I started playing Endless Sky recently. It has a lot to recommend it; if you like 4X games, it's worth checking out. One of its features is a fairly rich array of ships and components that you can mix and match to suit your taste. I wanted to experiment with different configurations, and I couldn't find an outfitting tool. So, I set about building my own. One of the game's other nice features is that it is completely free and open source. This is super helpful, because I can just use the actual data files rather than having to spend a ton of time exploring and reverse engineering the stats on everything.

Why Python

The files are organized in a lightweight heirarchical tree structure, where parent-child relationships are described by indentation levels. Here's a snippet of one of those trees to illustrate what I mean.

ship "Combat Drone"
	sprite "ship/combat drone"
	licenses
		Navy
	attributes
		category "Drone"
		"cost" 83000
		weapon
			"blast radius" 5
			"shield damage" 50
			"hull damage" 25
			"hit force" 75
	outfits
		"Beam Laser"
		"X1700 Ion Thruster"
		"X1200 Ion Steering"
		
    description "Combat drones are pilotless attack ships used primarily by the Republic Navy."

The way the data is organized, where indentation is structurally meaningful, put me in mind of Python. Python should also make it relatively easy to build this into a portable desktop app that would run on any system that also runs the game. Plus, learning new things is half the fun.

Getting Ready

This is my absolute first outing with Python. While I'm building some basic familiarity with the syntax and the standard library, I want to have some small contained problems to work with. Project Euler is a good place to start for that kind of thing. I've only done some of the beginning problems, but the one which I found most educational was Problem 7. The task is to find the 10,001st prime number. Since these are still small numbers from a mathematics point of view, I didn't have to do anything exotic; a Sieve of Eratosthenese worked just great. You may not know it by that name, but the technique is the same one as you use to find prime numbers by hand. You have a sequence of numbers you're going to test, and a list of known prime numbers. For each of the numbers you want to test, you try dividing it by all of the prime numbers in your list. If any of them divide evenly, then your test number is not prime and you can move on to the next one. If none of them divide evenly, then you have found a new prime; add it to the list. There are some simple optimizations you can make, but the basic algorithm performs very well as long as the numbers you're testing are small enough to fit in your system's maximum integer size (8 bytes on most systems, or a bit more than 9 quintillion, or 18 quintillion if you can use an unsigned type).

The way I would usually implement a Sieve of Eratosthenese is to have one list of numbers, and then starting from the beginning do the trial division on every later number in the list, and remove the ones that fail. That method eliminates any duplicate tests and saves on memory by not storing two lists. This turns out not to work well with Python. Python has some very robust mechanisms for manipulating and iterating on lists, but they also make it intentionally difficult to alter the list mid-iteration. Another thing that Python has is the range() function. It returns a memory efficient iterable object. So instead of iterating over an existing list, we'll instead iterate over a dynamic sequence, and build a list of primes as we go. I didn't try to do an actual comparisson, but my sense is that this method will perform slightly better for smaller numbers and slightly worse for larger ones. It also saves a bit of unnecessary work of you're looking for the Nth prime rather than all primes less than X. You can see my actual solution on github.

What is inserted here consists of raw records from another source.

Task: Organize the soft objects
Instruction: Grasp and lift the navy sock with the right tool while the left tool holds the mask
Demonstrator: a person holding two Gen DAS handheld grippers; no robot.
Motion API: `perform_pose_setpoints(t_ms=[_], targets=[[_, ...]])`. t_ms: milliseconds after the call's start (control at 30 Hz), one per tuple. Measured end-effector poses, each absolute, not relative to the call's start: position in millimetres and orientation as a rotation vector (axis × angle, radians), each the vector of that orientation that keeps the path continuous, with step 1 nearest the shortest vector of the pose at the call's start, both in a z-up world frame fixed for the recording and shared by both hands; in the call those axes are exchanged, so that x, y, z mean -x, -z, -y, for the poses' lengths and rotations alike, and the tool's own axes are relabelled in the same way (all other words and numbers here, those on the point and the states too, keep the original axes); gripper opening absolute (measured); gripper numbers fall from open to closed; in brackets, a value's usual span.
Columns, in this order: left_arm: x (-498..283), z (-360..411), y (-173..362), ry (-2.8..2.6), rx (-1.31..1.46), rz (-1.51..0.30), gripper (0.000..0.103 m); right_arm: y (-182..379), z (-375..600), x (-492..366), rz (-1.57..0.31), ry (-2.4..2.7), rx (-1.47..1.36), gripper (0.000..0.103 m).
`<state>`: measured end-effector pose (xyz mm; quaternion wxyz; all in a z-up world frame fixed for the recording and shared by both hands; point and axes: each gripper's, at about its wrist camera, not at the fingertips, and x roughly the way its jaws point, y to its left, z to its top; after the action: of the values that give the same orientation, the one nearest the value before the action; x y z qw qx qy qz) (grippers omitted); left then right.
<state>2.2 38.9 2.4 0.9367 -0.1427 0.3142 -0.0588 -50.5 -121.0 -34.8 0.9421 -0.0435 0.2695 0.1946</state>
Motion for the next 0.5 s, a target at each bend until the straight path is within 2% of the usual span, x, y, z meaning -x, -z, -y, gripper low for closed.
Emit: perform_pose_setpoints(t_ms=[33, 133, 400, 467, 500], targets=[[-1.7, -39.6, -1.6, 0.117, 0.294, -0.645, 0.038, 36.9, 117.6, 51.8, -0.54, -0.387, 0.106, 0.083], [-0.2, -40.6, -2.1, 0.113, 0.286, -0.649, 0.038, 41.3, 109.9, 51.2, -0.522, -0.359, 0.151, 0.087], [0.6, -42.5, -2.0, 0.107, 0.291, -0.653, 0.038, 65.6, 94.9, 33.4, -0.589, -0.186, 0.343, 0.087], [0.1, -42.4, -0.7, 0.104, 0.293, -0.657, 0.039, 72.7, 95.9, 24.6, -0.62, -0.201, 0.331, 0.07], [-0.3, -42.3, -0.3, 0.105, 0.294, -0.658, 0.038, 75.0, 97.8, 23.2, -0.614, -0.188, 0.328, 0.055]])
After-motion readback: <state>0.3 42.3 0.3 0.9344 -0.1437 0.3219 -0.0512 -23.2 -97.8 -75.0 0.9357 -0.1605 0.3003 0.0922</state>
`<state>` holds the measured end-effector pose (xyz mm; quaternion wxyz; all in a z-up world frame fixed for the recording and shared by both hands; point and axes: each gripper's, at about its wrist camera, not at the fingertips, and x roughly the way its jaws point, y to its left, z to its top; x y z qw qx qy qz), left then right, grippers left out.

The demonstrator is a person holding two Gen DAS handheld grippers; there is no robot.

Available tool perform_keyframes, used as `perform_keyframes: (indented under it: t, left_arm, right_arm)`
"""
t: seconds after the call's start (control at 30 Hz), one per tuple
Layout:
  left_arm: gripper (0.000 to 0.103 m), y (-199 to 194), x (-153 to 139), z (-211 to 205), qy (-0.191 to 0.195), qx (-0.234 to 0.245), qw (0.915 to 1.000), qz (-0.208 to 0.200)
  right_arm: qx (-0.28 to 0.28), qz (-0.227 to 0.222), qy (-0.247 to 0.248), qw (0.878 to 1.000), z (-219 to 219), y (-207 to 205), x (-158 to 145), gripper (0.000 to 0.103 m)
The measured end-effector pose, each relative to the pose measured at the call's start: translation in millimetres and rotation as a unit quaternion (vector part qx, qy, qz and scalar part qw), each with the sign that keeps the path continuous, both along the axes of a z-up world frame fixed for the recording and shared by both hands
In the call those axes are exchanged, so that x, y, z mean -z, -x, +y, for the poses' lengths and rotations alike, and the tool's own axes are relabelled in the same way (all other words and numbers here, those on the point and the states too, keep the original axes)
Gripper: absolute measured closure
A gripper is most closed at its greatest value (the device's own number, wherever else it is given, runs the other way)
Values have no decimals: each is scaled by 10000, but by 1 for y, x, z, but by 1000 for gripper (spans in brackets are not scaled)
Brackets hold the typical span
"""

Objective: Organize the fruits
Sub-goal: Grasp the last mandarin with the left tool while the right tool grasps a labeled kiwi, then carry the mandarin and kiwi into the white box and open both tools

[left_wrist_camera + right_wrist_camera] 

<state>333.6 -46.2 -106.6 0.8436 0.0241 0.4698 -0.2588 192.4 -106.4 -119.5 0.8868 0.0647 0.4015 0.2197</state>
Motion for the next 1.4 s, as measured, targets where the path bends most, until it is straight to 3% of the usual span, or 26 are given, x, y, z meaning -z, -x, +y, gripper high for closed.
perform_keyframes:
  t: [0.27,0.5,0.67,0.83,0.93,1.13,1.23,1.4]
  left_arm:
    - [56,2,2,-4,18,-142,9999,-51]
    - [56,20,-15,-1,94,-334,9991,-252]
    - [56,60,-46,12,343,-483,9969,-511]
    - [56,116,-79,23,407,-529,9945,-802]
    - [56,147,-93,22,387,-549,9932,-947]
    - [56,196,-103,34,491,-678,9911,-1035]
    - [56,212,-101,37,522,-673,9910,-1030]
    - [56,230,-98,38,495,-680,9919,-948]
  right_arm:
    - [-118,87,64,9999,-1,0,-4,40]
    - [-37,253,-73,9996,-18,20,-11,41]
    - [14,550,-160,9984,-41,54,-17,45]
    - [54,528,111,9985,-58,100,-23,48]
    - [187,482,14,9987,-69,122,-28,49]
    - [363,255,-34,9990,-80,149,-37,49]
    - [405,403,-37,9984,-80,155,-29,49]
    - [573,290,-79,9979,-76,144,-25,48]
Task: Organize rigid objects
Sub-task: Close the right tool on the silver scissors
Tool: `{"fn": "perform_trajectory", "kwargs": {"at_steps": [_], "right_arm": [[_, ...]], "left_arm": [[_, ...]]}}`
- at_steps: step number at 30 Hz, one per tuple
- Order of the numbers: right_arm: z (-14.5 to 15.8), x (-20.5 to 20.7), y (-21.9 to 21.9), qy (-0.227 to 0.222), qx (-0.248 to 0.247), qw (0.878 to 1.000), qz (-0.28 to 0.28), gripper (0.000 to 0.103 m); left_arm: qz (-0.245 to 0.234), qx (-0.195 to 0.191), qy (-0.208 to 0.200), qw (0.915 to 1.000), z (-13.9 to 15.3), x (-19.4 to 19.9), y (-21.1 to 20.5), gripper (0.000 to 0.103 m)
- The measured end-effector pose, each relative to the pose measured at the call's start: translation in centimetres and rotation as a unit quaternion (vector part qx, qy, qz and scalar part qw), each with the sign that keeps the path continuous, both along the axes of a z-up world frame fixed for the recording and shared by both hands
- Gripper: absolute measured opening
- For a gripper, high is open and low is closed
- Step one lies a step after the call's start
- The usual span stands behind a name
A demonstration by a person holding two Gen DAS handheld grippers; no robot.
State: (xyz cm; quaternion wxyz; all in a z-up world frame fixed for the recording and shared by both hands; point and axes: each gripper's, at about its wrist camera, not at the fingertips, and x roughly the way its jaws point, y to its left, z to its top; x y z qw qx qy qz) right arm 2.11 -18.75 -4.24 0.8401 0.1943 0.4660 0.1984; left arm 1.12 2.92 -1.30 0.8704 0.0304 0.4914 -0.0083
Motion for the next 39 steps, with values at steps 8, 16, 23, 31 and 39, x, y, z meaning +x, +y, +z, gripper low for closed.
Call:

The other problem from Project Euler that I thought was very helpful was #8, which is to find the 13 digit sequence which has the largest product from a 1,000 digit number. I think this problem actually starts out as a text manipulation problem. I start by treating the 1,000 digit number as a string, and split the string on zeroes. Because any sequence that contains a 0 will have a product of 0, so they can be discarded. Then I also discard any sequence which is not at least 13 digits long. The last bit of not-really-math was to break up sequences longer than 13 digits. For instance, if I needed 4 digit sequences, 123456 would become [1234, 2345, 3456]. In many of these transformations, Python's slice syntax and list comprehension were extremely helpful. Slice syntax is like typical array syntax on steroids, and allows you to specify ranges and sequences from a list with arbitrary start and end points. List comprehension allows for even more advanced selection from a list, or even constructing one from scratch. So for instance, the code to discard all of the sequences that were too short to consider is sets = [s for s in sets if len(s) >= 4] where sets was already a list. Of course you can do exactly the same thing in other languages, but I'm finding this syntax to be very readable, and I like that I can use the same iteration mechanism as everywhere else.

We Should Do This Again Sometime

The original motivation for this was to build a tool for Endless Sky. I'll have another post about that soon. But I plan to keep working with Python, which is what this post has been about. I like how easy it is to work with lists, and since strings are lists of characters, it's easy to work with text too. I like that Python has real classes and can be properly object oriented. Basically, I like Python enough to keep using it.